About this task. Beginning with the first line of the data below, extract each line up to and including the one containing "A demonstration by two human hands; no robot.". Copy them exactly and add nothing.

Recorded information.
*****

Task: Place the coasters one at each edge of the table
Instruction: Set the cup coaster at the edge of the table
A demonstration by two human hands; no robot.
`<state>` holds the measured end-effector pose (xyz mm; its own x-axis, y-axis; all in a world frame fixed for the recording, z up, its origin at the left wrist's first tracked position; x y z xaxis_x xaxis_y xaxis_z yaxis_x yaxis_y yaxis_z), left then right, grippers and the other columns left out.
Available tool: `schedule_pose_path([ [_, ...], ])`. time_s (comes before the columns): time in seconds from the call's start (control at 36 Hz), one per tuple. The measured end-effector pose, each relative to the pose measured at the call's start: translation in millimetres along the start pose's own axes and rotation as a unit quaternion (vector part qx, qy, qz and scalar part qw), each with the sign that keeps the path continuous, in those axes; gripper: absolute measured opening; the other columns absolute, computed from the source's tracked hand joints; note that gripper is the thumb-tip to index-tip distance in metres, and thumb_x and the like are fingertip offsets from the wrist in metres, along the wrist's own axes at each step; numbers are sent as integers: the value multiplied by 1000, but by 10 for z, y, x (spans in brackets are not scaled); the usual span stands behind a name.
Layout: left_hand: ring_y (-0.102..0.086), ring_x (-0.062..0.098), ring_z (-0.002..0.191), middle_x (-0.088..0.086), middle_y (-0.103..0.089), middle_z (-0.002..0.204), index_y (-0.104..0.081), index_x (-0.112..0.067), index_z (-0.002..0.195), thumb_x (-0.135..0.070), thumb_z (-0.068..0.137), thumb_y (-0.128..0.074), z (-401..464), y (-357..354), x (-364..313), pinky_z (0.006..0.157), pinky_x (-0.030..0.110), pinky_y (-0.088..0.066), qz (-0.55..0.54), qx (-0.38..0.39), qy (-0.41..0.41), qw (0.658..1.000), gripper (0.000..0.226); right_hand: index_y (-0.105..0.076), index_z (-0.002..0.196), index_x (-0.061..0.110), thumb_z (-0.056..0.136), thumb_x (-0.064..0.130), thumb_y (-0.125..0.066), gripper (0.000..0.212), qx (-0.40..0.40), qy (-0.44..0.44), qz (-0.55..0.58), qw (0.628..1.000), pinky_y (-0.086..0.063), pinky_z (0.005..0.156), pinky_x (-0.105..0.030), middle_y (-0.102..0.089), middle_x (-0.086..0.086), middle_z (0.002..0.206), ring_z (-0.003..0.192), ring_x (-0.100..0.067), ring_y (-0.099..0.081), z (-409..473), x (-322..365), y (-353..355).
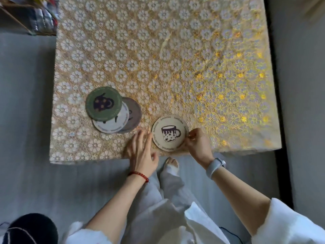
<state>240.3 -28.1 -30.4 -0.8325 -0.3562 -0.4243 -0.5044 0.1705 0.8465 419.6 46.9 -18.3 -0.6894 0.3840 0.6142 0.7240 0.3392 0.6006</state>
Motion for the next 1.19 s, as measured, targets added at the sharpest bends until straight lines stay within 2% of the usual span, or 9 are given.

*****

Solution to the exercise.
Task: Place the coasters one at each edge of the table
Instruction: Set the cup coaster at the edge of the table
A demonstration by two human hands; no robot.

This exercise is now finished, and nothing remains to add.